▸ Activity: If a line in the data below contains "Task", copy it.

▸ Data in this exercise:
=======
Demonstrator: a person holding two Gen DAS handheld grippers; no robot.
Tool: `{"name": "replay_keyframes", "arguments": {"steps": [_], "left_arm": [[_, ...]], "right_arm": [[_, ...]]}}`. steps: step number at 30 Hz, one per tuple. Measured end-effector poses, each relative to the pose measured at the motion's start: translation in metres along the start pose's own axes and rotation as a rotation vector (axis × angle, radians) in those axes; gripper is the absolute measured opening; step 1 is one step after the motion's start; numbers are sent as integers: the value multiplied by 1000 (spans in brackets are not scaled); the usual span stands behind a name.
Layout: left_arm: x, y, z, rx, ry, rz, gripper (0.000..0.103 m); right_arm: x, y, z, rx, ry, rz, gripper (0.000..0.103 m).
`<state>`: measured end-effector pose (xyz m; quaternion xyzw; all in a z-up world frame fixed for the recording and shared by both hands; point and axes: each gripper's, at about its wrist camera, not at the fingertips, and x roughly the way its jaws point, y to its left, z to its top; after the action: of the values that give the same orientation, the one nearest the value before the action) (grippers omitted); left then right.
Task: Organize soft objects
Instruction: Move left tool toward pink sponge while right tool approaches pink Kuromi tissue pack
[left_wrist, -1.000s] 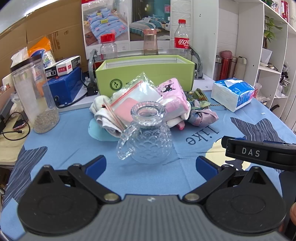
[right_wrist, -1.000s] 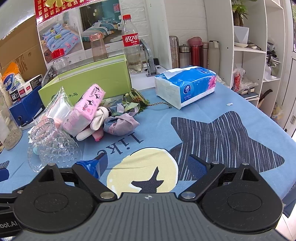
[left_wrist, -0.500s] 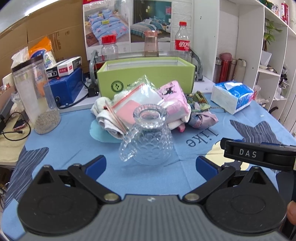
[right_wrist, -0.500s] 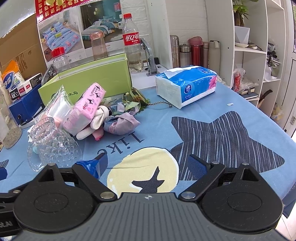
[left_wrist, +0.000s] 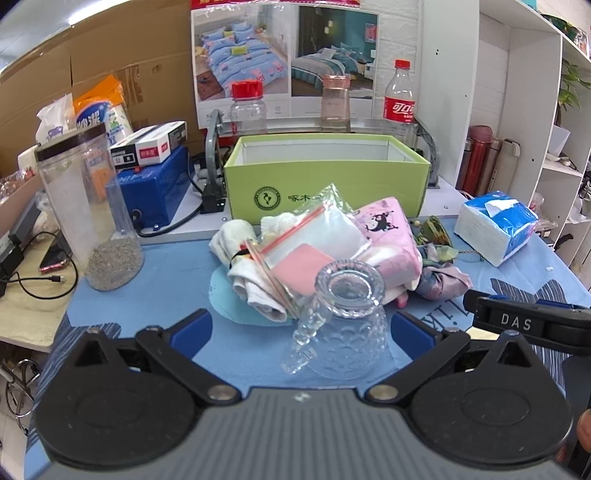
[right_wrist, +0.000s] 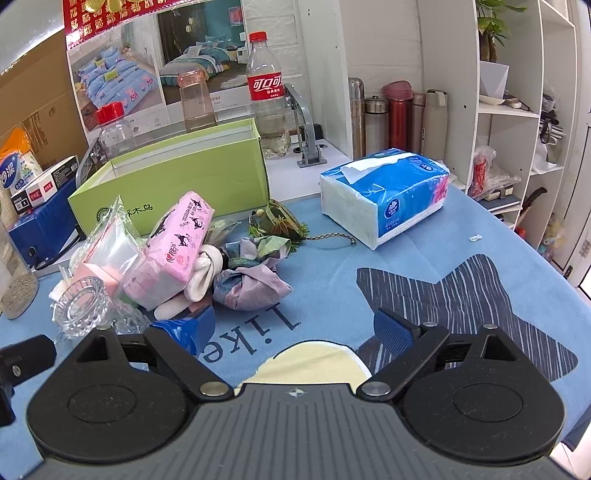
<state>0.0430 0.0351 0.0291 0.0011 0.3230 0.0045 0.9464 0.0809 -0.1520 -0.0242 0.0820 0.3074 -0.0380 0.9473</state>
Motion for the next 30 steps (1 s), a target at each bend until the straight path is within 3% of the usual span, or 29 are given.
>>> {"name": "replay_keyframes", "arguments": {"steps": [5, 10, 14, 16, 21, 25, 30], "left_arm": [[3, 7, 16, 0, -3, 16, 103], [14, 20, 69, -11, -93, 45, 103], [61, 27, 104, -5, -26, 53, 103], [88, 27, 112, 12, 42, 2, 103], [140, 21, 107, 66, 185, -90, 103], [163, 32, 94, 68, 251, -27, 103], [150, 73, 70, 6, 261, 1, 103]], "right_arm": [[8, 4, 6, 2, 12, 7, 80], [16, 10, 30, 21, -13, 26, 80], [33, 24, 53, 21, -34, 74, 80], [45, 35, 59, -3, -27, 92, 80], [77, 56, 57, -77, 43, 119, 80], [87, 48, 52, -54, 78, 155, 80], [78, 27, 45, -18, 86, 168, 80]]}}
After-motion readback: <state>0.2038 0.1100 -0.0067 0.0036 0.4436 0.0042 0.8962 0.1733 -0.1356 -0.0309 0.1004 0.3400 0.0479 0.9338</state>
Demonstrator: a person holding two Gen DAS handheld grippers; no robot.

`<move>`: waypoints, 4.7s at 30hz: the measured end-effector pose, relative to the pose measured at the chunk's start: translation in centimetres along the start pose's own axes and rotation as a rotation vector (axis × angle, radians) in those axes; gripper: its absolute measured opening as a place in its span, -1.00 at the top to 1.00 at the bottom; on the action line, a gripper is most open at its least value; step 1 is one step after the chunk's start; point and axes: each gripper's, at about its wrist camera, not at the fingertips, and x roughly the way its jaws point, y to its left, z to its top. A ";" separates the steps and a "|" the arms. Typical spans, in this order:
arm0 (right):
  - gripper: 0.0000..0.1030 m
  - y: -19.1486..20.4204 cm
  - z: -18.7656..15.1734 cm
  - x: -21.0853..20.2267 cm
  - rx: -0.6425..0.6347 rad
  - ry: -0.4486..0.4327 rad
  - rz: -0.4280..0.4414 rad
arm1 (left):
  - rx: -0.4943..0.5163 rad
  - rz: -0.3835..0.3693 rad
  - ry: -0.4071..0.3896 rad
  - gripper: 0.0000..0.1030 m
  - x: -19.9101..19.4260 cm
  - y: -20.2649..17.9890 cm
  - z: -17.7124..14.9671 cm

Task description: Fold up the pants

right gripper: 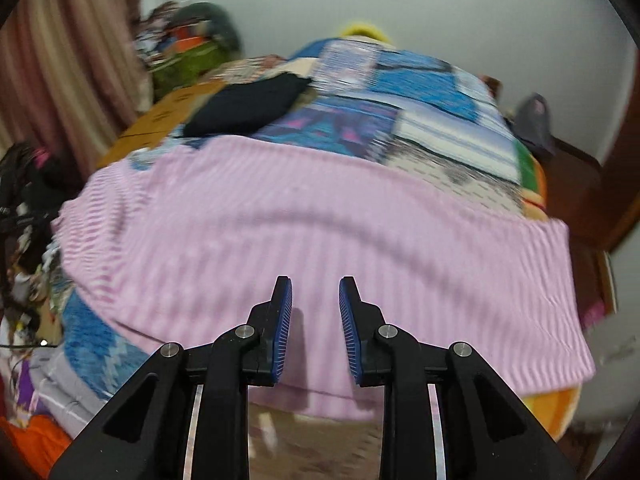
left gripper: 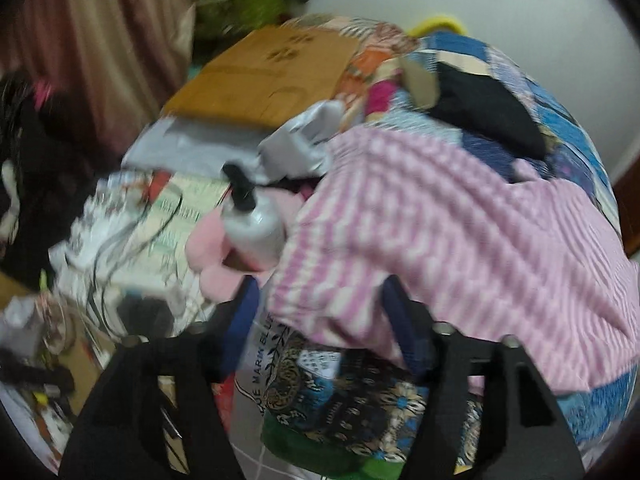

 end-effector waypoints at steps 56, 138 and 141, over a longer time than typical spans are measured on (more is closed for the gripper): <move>0.24 10.9 13.6 6.8 -0.306 -0.042 0.221 | 0.068 -0.038 0.010 -0.18 6.3 -0.5 10.7; 0.27 16.2 17.7 16.0 -0.440 0.070 0.154 | 0.071 -0.126 -0.062 -0.04 0.3 1.4 6.8; 0.27 13.7 16.7 12.7 -0.374 0.048 0.138 | 0.054 -0.133 -0.043 -0.14 -0.2 1.6 4.9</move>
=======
▸ Solution to this problem:
Task: Organize soft objects
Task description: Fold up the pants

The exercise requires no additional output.